╭─ Recorded data

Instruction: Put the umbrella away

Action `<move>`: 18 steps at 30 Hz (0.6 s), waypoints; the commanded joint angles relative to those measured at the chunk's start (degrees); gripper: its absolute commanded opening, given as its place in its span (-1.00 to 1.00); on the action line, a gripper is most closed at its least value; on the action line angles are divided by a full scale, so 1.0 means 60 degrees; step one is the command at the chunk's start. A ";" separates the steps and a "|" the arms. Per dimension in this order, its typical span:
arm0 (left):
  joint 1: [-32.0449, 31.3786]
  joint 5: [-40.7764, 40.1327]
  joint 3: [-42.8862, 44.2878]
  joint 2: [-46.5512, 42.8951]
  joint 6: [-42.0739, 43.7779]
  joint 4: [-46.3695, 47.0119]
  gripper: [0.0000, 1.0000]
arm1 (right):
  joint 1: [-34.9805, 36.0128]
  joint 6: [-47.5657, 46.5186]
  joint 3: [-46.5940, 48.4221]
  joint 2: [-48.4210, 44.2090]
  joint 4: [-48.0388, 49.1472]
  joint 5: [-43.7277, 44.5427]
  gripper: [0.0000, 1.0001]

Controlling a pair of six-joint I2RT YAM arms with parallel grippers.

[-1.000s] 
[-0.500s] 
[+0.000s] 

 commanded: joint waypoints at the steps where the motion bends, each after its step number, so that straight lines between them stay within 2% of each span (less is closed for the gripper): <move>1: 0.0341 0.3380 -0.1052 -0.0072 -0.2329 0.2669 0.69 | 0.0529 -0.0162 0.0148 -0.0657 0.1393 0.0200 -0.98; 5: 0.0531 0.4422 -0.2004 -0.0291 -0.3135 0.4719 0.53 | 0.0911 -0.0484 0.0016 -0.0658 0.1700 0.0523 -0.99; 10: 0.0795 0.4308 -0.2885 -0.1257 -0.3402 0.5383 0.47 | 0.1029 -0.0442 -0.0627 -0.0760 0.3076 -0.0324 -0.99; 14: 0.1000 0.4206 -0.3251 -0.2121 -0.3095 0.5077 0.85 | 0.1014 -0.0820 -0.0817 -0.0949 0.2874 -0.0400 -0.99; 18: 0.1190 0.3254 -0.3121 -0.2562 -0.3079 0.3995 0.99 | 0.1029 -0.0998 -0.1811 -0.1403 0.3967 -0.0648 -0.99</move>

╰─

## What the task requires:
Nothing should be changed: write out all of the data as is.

## Output for this exercise:
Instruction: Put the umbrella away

Action `<move>`: 18 steps at 30 Hz (0.6 s), waypoints; the commanded joint angles relative to those measured at the chunk's start (degrees); gripper: its absolute commanded opening, given as its place in its span (-1.00 to 1.00); on the action line, a gripper is most closed at its least value; on the action line angles are divided by a full scale, so 1.0 means 60 degrees; step one is the command at the chunk's start. A ";" separates the steps and a "|" the arms. Per dimension in this order, its typical span:
arm0 (left):
  joint 1: [-32.0449, 31.3786]
  joint 5: [-40.7764, 40.1327]
  joint 3: [-42.8862, 44.2878]
  joint 2: [-46.5512, 42.8951]
  joint 6: [-42.0739, 43.7779]
  joint 4: [-46.3695, 47.0119]
  gripper: [0.0000, 1.0000]
arm1 (right):
  joint 1: [-34.9805, 36.0128]
  joint 6: [-47.5657, 46.5186]
  joint 3: [-46.5940, 48.4221]
  joint 2: [-48.4210, 44.2090]
  joint 4: [-48.0388, 49.1472]
  joint 5: [-43.7277, 44.5427]
  gripper: [0.0000, 1.0001]

Controlling a pair of six-joint I2RT YAM arms with parallel grippers.

[-1.000s] 
[-0.500s] 
[+0.000s] 

 commanded: joint waypoints at the steps where the motion bends, each after its step number, so that straight lines between them stay within 2% of each span (less is closed for the gripper): <move>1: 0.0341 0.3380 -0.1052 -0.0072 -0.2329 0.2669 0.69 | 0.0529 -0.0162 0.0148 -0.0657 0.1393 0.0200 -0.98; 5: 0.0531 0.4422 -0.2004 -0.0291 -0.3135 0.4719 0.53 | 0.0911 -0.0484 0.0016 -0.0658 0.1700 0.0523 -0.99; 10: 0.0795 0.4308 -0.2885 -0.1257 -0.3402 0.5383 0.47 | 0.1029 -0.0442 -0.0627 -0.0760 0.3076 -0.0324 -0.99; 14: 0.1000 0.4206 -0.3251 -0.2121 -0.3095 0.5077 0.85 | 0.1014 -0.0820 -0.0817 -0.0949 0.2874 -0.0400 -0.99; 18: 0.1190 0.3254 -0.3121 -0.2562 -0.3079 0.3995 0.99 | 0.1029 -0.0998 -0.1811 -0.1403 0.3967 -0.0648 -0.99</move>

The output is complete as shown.